Why does Amazon say not to use AI for its leaderboard? Amazon reportedly shut down an internal AI token leaderboard, KiroRank, after employees abused artificial intelligence to inflate their rankings. The move comes amid growing questions from tech giants about whether the increased use of AI is actually delivering measurable business value.
A story that has ignited a widespread discussion across the AI industry as it underscores a colossal challenge companies will grapple with in 2026: AI adoption vs. AI effectiveness.
Reports say Amazon executives told employees:
“Please don’t use AI just because it’s AI,”
The message is a move away from measuring AI usage metrics and toward measuring real-world business outcomes.
What Is Amazon’s KiroRank AI Token Leaderboard?
KiroRank was an internal dashboard that tracked AI tool usage by employees and AI tokens. Tokens are the input units of large language models (LLMs) such as Anthropic Claude, OpenAI GPT models, and Amazon’s internal AI systems.
The leaderboard was designed to incentivize AI adoption across teams. But there are reports of some employees getting into something called “token maxing,” where they’d invent AI requests just to inflate their token counts and move up the leaderboard.
Consequently:
- AI infrastructure costs went up.
- Staff concentrated on usage metrics, not results.
- AI-generated tasks seldom offered business value.
- Leadership was concerned about return on investment (ROI).
What is tokenmaxing?
“Tokenmaxxing” is a term to describe the practice of using AI tokens to the max to seem more productive or engaged with AI systems.
In Amazon’s case, employees reportedly used AI agents to perform trivial or unnecessary tasks just to boost their leaderboard positions. This created the classic performance-measurement problem: When a metric becomes the target, it ceases to be a useful metric.
Examples of Tokenmaxxing:
- Running AI prompts repeatedly with no business reason.
- Developing unnecessary AI-generated workflows
- Automating existing efficiencies
- Only utilize AI tools to increase token counts
The practice underscores the dangers of measuring AI success on raw usage data rather than on business impact.
Why does Amazon say not to use AI for its leaderboard?
The decision was largely fueled by two factors at Amazon:
1. Rising Costs of AI
Every AI prompt costs computational resources and GPU power. As AI adoption increases, token usage directly impacts operational expenses.
Industry analysts estimate that major tech companies, including Amazon, Microsoft, Google, and Meta, could spend between $650 billion and $700 billion on AI infrastructure in 2026, and spending could exceed $1 trillion by 2027.
These costs are worsened when employees make unnecessary AI requests that do not generate commensurate business value.
2. No Clear ROI
Many companies are now asking whether their big bets on A.I. are paying off in terms of productivity.
Tech executives are reportedly asking if AI spending is sustainable. Some organizations have reported that the cost of AI is outweighing the benefits being delivered.

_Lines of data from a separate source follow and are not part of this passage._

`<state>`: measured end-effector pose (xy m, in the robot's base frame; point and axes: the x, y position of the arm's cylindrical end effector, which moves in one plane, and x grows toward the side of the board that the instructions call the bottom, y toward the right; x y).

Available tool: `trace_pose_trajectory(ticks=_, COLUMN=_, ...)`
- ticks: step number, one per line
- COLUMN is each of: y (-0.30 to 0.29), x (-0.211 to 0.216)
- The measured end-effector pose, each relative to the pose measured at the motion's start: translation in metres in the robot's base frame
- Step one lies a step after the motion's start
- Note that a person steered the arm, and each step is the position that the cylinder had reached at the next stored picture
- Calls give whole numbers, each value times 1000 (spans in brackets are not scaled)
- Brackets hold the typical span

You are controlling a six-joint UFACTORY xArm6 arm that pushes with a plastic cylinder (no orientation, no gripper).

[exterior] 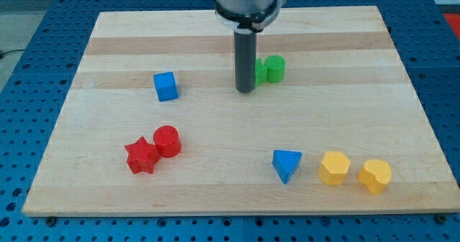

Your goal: Separate the green circle from the green star

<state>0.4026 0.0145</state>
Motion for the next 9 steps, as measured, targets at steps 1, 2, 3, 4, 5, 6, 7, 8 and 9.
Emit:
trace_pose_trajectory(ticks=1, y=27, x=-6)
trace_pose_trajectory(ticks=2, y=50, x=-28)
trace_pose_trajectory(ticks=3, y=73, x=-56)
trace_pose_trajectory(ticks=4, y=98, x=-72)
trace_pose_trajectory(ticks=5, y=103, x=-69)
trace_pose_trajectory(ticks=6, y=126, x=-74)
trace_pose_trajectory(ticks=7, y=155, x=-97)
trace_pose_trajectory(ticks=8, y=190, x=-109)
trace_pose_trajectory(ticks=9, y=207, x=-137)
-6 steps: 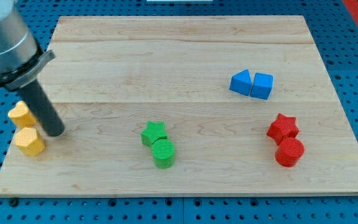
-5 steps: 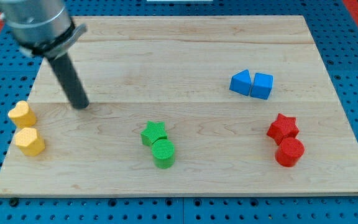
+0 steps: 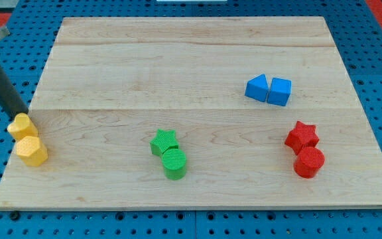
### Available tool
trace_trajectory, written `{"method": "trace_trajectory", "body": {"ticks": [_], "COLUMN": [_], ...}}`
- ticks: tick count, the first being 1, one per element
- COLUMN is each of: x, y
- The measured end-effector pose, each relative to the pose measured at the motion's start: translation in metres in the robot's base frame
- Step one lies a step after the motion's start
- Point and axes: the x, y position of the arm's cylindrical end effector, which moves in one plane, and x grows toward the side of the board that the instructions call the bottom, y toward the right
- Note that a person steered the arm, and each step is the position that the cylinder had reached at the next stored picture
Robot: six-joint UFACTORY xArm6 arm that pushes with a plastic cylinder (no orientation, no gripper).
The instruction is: Push the yellow heart to the top left of the yellow hexagon
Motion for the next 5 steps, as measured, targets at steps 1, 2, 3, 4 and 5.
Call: {"method": "trace_trajectory", "body": {"ticks": [1,2,3,4,5], "x": [0.032,0.037,0.004,-0.035,-0.038], "y": [0.034,0.046,0.055,0.072,0.072]}}
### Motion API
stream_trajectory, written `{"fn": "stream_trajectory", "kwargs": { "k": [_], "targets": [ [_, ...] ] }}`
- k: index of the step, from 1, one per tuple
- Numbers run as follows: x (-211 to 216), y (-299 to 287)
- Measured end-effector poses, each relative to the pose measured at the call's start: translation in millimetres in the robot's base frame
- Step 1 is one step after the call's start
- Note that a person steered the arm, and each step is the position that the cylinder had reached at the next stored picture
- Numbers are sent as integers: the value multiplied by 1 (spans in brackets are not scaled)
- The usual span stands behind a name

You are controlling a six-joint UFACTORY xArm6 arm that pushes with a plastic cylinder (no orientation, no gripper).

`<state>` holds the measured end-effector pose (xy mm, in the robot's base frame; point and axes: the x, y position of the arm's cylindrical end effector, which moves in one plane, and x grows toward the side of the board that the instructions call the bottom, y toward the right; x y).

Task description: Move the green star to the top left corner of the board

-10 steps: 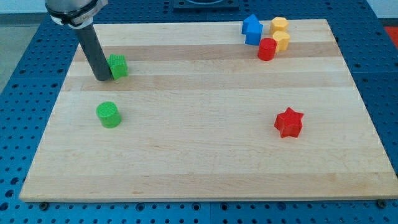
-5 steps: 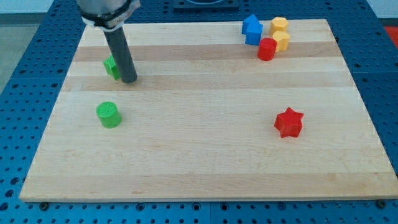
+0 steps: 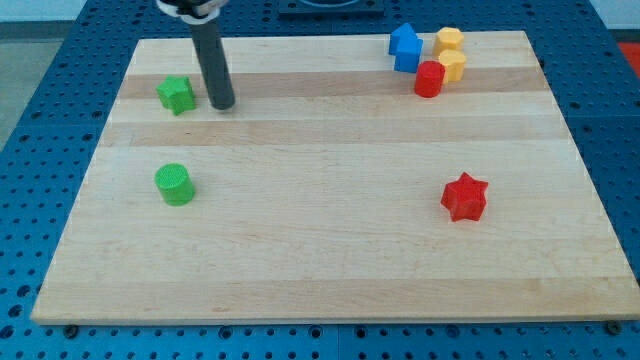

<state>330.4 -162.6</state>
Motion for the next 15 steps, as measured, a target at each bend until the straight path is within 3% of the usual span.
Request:
{"fn": "stream_trajectory", "kwargs": {
  "k": [2, 3, 4, 6, 12, 15],
  "targets": [
    [9, -15],
    [46, -11],
    [47, -13],
    [7, -22],
    [19, -65],
    [-36, -57]
  ]
}}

Amazon’s move is part of a larger shift from the following:
- How much AI is used
- Tracking token counts
- Looking for adoption metrics
for:
- Monitoring business results
- Efficiency gain tracking
- Evaluating customer impact
Real-Time AI Industry Data (2026)
Key AI Adoption Statistics
| Metric | 2026 Data |
| Big Tech AI Infrastructure Spending | $650B–$700B |
| Projected AI Infrastructure Spending by 2027 | Over $1 Trillion |
| Amazon Developers Encouraged to Use AI Tools | 80%+ |
| AI Cost Concern Among Enterprises | Growing Rapidly |
| New Focus Area | AI ROI and Efficiency |
Sources indicate that companies are increasingly shifting from measuring AI activity to measuring AI effectiveness and profitability.
What This Means for Businesses Using AI
Amazon’s decision sends a strong message to organizations adopting AI:
Use AI to Solve Problems
AI should improve:
- Customer service
- Software development
- Marketing performance
- Business automation
- Operational efficiency
Rather than being used simply to meet adoption targets.
Focus on AI ROI
Companies should track:
- Revenue impact
- Productivity gains
- Cost reduction
- Customer satisfaction
- Time savings
instead of token consumption alone.
Avoid Vanity Metrics
But the numbers on AI use can be misleading if they’re not connected to measurable results.
Amazon’s experience shows that more AI activity doesn’t necessarily lead to better business results.
Why This Story Matters for the Future of AI
The Amazon AI leaderboard controversy is a microcosm of a growing trend in the tech industry. The initial rush to adopt AI is fading, and companies are now in a new phase where AI efficiency, AI ROI, AI governance, and AI cost optimization matter more than just raw usage numbers.
The lesson for companies that are investing in generative AI, machine learning, AI automation, and enterprise AI solutions is clear:
It is not about using more AI. The aim is to deliver more value with AI.
As the costs of AI infrastructure continue to rise, it’s organizations that focus on meaningful outcomes rather than token counts that will likely have the greatest competitive advantage over the coming years.